Community celebrates return of in-person church services to county
KIHEI– Hymns were sung with face coverings and parishioners were seated at designated distances in the pews, but the sense of community and connection were still strong inside St. Theresa Church on Sunday morning.
Maui County Mayor Michael Victorino allowed the reopening of in-person religious services Friday, just in time for South Maui Catholics to join together for prayer on Pentecost, celebrating the ascension of Jesus to heaven.
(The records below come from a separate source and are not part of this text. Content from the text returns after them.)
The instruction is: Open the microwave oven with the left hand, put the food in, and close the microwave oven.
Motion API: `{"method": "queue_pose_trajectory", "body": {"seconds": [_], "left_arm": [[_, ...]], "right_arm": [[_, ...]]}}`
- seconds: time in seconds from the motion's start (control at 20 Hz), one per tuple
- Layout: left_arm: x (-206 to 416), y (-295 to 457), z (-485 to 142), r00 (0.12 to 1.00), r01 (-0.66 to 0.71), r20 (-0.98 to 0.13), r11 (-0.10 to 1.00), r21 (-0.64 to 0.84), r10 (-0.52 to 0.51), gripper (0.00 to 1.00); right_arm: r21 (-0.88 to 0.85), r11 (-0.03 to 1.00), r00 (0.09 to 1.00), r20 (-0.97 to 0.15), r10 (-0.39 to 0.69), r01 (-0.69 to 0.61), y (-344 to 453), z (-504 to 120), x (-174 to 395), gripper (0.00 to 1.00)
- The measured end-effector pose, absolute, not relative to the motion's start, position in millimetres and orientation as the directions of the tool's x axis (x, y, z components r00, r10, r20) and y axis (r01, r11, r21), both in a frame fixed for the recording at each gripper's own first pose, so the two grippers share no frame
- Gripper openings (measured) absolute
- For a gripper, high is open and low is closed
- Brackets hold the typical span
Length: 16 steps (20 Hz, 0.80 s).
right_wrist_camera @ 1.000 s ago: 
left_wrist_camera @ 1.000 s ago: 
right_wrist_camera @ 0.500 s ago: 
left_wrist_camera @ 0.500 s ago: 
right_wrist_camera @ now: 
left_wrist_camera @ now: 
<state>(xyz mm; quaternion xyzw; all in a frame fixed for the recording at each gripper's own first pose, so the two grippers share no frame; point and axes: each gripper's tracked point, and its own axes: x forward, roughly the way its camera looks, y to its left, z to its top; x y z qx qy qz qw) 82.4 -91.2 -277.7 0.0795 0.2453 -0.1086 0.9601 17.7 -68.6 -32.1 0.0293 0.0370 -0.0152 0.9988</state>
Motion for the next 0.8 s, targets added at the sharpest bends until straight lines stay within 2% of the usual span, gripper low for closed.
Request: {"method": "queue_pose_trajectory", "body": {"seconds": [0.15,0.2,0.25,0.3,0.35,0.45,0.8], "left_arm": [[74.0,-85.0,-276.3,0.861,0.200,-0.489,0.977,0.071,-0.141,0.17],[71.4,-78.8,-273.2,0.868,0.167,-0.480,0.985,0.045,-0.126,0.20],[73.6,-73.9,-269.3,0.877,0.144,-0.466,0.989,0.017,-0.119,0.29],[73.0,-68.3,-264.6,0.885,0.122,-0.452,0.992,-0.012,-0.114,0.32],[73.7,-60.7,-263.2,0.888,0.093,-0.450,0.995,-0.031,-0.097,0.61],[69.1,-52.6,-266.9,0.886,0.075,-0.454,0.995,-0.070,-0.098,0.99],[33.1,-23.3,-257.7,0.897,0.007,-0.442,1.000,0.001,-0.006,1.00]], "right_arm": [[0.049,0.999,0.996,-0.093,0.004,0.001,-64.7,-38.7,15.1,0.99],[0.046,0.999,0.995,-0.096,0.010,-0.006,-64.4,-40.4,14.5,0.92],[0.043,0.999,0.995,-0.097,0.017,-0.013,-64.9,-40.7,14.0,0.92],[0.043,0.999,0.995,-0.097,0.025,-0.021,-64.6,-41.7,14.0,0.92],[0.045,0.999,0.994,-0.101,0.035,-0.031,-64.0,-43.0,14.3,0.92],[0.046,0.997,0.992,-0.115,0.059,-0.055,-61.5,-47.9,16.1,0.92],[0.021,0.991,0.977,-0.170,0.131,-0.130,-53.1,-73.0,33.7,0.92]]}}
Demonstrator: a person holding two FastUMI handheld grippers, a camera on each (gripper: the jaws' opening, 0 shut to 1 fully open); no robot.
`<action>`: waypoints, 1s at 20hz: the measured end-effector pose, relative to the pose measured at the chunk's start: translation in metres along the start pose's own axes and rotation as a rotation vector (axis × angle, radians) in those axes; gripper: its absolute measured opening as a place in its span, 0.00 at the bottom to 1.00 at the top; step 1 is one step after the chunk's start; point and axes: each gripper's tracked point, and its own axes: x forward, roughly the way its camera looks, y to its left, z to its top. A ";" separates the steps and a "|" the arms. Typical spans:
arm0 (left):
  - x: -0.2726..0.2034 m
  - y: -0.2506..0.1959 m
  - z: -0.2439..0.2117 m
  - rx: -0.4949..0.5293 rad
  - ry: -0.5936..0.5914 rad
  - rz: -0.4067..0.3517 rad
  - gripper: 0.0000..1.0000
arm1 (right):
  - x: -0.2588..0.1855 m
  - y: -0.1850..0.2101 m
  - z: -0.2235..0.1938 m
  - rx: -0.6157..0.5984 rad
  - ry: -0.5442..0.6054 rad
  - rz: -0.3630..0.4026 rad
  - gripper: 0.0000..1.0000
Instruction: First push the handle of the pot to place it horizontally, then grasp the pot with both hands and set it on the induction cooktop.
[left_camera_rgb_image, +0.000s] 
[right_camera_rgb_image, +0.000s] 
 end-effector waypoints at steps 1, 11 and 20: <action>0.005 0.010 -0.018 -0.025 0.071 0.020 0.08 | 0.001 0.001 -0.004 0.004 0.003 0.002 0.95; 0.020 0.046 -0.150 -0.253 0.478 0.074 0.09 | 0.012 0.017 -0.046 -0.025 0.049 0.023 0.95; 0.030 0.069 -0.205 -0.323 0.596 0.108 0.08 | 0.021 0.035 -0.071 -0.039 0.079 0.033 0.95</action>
“When everyone is together, there’s a tremendous energy and the power of the Spirit that you don’t feel when the place is empty or through livestream,” Msgr. Terry Watanabe said after Mass. “It’s important that we come together as a community of faith, to support one another, that’s what’s important.”
While religious services may now resume under certain modifications that follow Centers for Disease Control and Prevention guidelines, not all churches were ready to reopen their doors this weekend.
St. Theresa organized Sunday Mass at 7 a.m., 9:30 and noon, each with a capacity of 100 people; St. Theresa usually has a capacity of 500. A service also was held Saturday night.
Tickets were reserved ahead of time online and parishioners checked in upon entering the church. Ushers guided about 70 people to their appropriate seats throughout the 9:30 a.m. service and then guided them to an exit when Mass concluded.
The two other services Sunday hosted less than 50 people.
Services will continue to be available online for high-risk members or those who still do not feel comfortable attending in-person worship, Watanabe said.
“It went very well, we’re very happy to have them back, and we wish that more people could come,” he said. “The meaning of liturgy is to build communities, that’s the whole idea of coming together and to be one in faith, so it feels good to be back.”
According to a letter released by Bishop Larry Silva of the Hawaii Catholic Diocese, masks or face coverings must be worn by all who attend Mass. The only exceptions are the priest-celebrant, while he is speaking, and the lectors and cantors, while they are reading or singing.
Each parish will have its own limited capacity to ensure social distancing between nonhousehold members, the letter said. There will be no congregating before or after church on the premises and in the parking lots.
There was no physical contact during the Lord’s Prayer or the Sign of Peace, but people were asked to give a nod, bow or a wave instead. For communion, only a piece of bread was placed in each congregant’s hand, no wine.
Pews were sanitized between each scheduled Mass, and a few volunteer parishioners stayed after to help clean the church for the next service.
Following the new restrictions and precautions for in-person services seem doable moving forward, Watanabe said. After a lot of preparations, Mass went “very well and very smoothly,” he said.
And for him personally, transitioning back to in-person services, although modified, is more personable and satisfying than conducting prayer to empty pews via livestream.
While prayer is not required to be done in church, there’s a “sense of being together, and being one, and kind of working on something together” that is difficult to achieve anywhere else.
During the service, Watanabe spoke on the importance of being at peace and spreading compassion during these unprecedented times amid the pandemic and mass protests erupting across the nation over the death of African-American George Floyd at the hands of police, as well as life’s usual stresses.
Kihei resident Joanne O’Kane thought Watanabe’s sermon was “very appropriate and very missed.”
Watching Mass online has had its technical challenges and hasn’t felt the same, she said Sunday morning leaving the church. O’Kane and other parishioners were grateful to attend in-person services.
“They are definitely going above and beyond for us,” O’Kane said. “It’s always great to be back and in-person, especially because we didn’t get to celebrate Easter. Now, here we are at the close of Easter, and we get to be together and celebrate.”
Waipuna Chapel in Kula also resumed in-person worship this past weekend under the same health and safety measures.